Category Archives: Cal40

Information and photos about Cal 40 upgrades.

CAL40cal40 hull lines






When Sally and I bought Illusion in 1988, she was a wreck, having sat out of the water for 7 years with multiple bullet holes in the hull, no engine, broken rudder-tube, and part-time homeless folks living onboard.  After a very busy two years with lots of help from Ron Moore, Bob Pearce, Alan Wirtanan, and Hap, we first raced Illusion in the 1990 Pacific Cup.

We didn’t know it when we bought her, but Illusion turned out to be a well-known New York Yacht Club Cal40, originally owned by Bus Mosbacher and Vince Monte-Sano.  There is a half-hull of Illusion in the NYYC model room apparently because Mosbacher/Monte-Sano won the NYYC annual regatta or cruise.  Bizzy Monte-Sano visited Illusion when he was in San Francisco a few years ago and filled us in on lots of stories.  Bus Mosbacher skippered Weatherly, sail number 17, in the America’s Cup, so Illusion’s original sail number was 1700.

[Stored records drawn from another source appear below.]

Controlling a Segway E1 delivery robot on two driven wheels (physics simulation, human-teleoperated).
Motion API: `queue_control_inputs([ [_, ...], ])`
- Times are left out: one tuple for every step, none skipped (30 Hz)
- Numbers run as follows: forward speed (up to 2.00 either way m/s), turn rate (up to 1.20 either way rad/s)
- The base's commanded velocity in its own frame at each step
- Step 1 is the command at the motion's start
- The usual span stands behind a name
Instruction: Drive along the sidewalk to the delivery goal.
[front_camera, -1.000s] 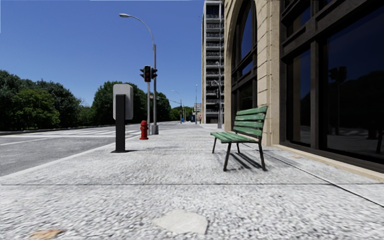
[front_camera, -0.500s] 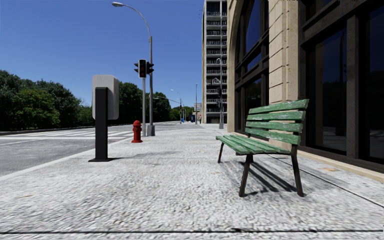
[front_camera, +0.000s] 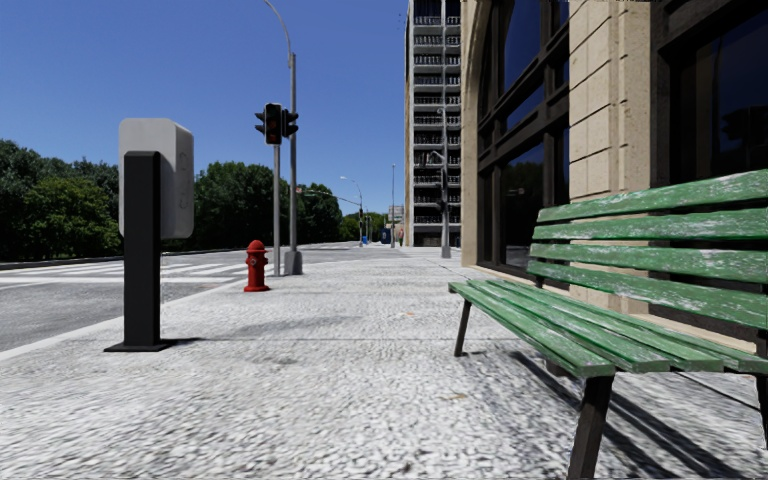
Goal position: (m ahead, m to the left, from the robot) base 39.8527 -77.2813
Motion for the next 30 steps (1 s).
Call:
queue_control_inputs([
  [0.77,0.28],
  [0.77,0.28],
  [0.77,0.4],
  [0.84,0.47],
  [0.89,0.52],
  [0.9,0.53],
  [0.91,0.53],
  [0.98,0.48],
  [0.98,0.48],
  [1.04,0.47],
  [1.06,0.06],
  [1.06,0.0],
  [1.07,0.0],
  [1.07,0.0],
  [1.07,0.0],
  [1.12,0.0],
  [1.44,0.0],
  [1.79,0.0],
  [1.92,0.0],
  [1.92,0.0],
  [1.96,0.0],
  [2.0,0.0],
  [2.0,0.0],
  [2.0,0.0],
  [2.0,0.0],
  [2.0,0.0],
  [2.0,0.0],
  [2.0,0.0],
  [2.0,0.0],
  [2.0,0.0],
])
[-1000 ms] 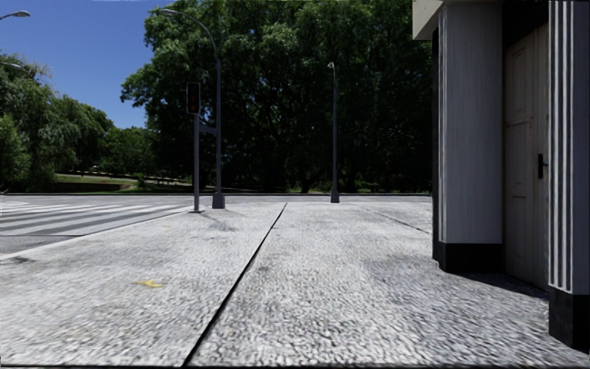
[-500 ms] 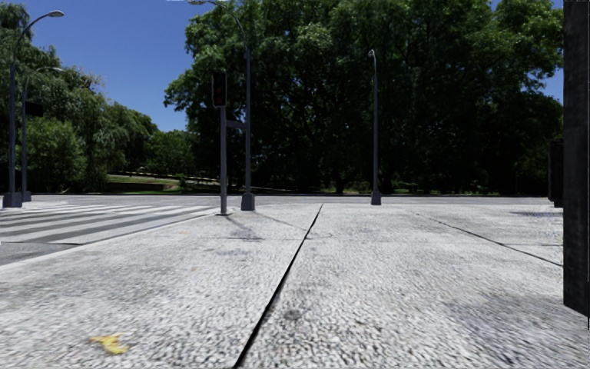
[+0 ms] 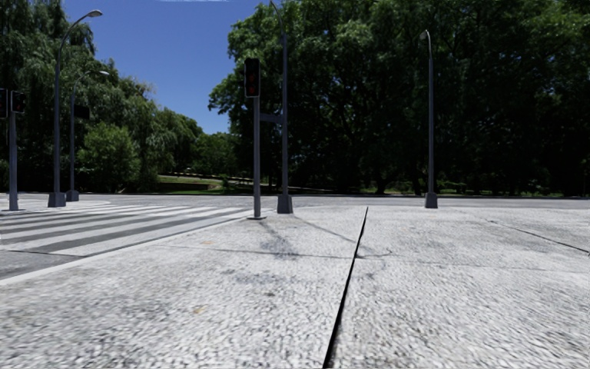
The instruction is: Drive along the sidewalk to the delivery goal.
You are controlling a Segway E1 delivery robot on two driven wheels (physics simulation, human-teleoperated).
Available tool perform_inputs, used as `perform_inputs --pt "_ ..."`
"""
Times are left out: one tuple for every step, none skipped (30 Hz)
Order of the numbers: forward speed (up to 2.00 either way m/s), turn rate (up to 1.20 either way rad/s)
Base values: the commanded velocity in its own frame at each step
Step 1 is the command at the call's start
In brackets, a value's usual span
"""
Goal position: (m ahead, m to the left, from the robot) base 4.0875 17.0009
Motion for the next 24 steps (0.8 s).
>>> perform_inputs --pt "2.0 0.39" --pt "2.0 0.39" --pt "2.0 0.39" --pt "2.0 0.39" --pt "2.0 0.39" --pt "2.0 0.39" --pt "2.0 0.39" --pt "2.0 0.39" --pt "2.0 0.39" --pt "2.0 0.39" --pt "2.0 0.39" --pt "2.0 0.39" --pt "2.0 0.39" --pt "2.0 0.39" --pt "2.0 0.41" --pt "2.0 0.41" --pt "2.0 0.43" --pt "2.0 0.44" --pt "2.0 0.44" --pt "2.0 0.45" --pt "2.0 0.45" --pt "2.0 0.47" --pt "2.0 0.48" --pt "2.0 0.5"
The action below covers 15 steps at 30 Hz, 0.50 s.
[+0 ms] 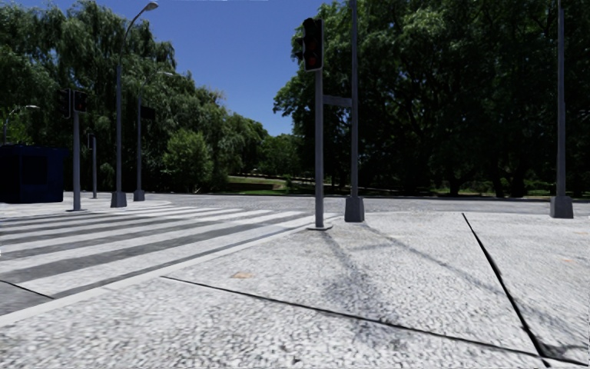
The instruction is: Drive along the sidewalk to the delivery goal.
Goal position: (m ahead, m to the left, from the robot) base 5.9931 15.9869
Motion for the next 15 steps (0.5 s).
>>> perform_inputs --pt "2.0 0.5" --pt "2.0 0.55" --pt "2.0 0.55" --pt "2.0 0.55" --pt "2.0 0.55" --pt "2.0 0.55" --pt "2.0 0.55" --pt "2.0 0.55" --pt "2.0 0.55" --pt "2.0 0.55" --pt "2.0 0.56" --pt "2.0 0.57" --pt "2.0 0.57" --pt "2.0 0.58" --pt "2.0 0.58"
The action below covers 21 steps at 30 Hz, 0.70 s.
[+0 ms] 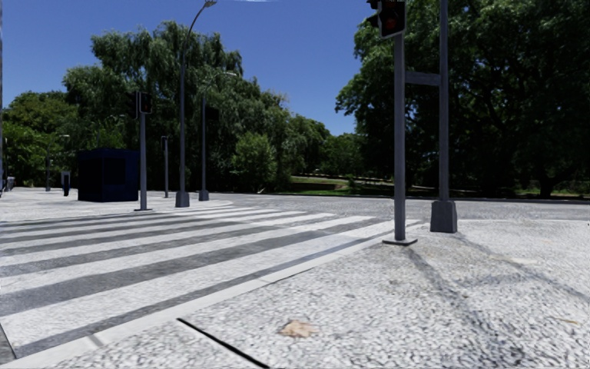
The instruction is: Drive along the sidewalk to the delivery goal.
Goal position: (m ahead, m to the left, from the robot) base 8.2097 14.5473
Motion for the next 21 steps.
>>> perform_inputs --pt "2.0 0.58" --pt "2.0 0.58" --pt "2.0 0.58" --pt "2.0 0.58" --pt "2.0 0.58" --pt "2.0 0.58" --pt "2.0 0.58" --pt "2.0 0.58" --pt "2.0 0.58" --pt "2.0 0.59" --pt "2.0 0.59" --pt "2.0 0.59" --pt "2.0 0.59" --pt "2.0 0.59" --pt "2.0 0.59" --pt "1.92 0.59" --pt "1.92 0.59" --pt "1.7 0.59" --pt "1.59 0.59" --pt "1.48 0.59" --pt "1.48 0.59"
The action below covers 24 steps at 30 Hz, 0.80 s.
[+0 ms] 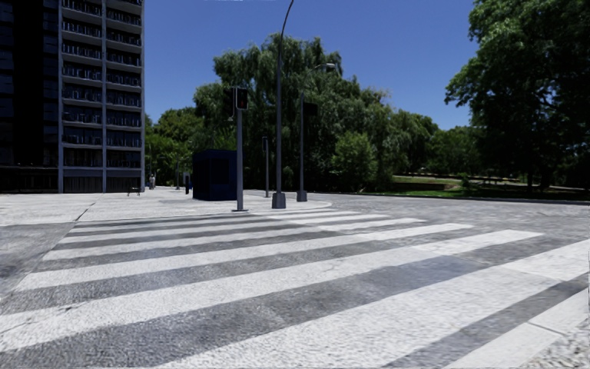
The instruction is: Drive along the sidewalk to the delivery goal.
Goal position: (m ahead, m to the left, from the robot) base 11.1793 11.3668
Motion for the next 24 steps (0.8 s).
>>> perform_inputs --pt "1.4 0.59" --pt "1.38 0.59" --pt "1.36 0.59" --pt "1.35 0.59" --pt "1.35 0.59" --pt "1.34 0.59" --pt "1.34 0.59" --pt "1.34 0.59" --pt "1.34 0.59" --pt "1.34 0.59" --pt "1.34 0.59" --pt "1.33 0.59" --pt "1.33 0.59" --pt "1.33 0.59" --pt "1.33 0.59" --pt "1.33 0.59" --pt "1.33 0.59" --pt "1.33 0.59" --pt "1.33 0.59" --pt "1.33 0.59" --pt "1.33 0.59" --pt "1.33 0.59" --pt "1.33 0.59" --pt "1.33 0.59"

We did the normal upgrades to Illusion.  New Ballenger rig/boom, new engine, glassed the hull/deck joint, new rudder, faired hull/keel, new LPU deck/hull, new wiring, new deck gear, new chainplates, new electronics, and new sails.  The only original sail that we occasionally use is a Ratsey and Lapthorne spinnaker staysail.  Illusion remains a “class” Cal40 with all original dimensions.

We bought Illusion in 1988 intending to go cruising, but old habits die hard so we mostly raced.  We’ve raced Illusion to Hawaii 5 times.  I set the singlehanded Transpac record in 1992.  Sally and I won the Pacific Cup overall fleet in 1996, sailing doublehanded.  We won class in the Transpac and 3rd overall in 2003 sailing with Cal40 legends Jon Andron and Skip Allan on our four person crew.  Sally raced Illusion with a four woman crew in the 2005 Transpac and got 2nd in class.  We’ve also won the Northern California inshore YRA series and the offshore OYRA series, and have competed in countless Farallon Races, singlehanded, doublehanded, and crewed, and won our share.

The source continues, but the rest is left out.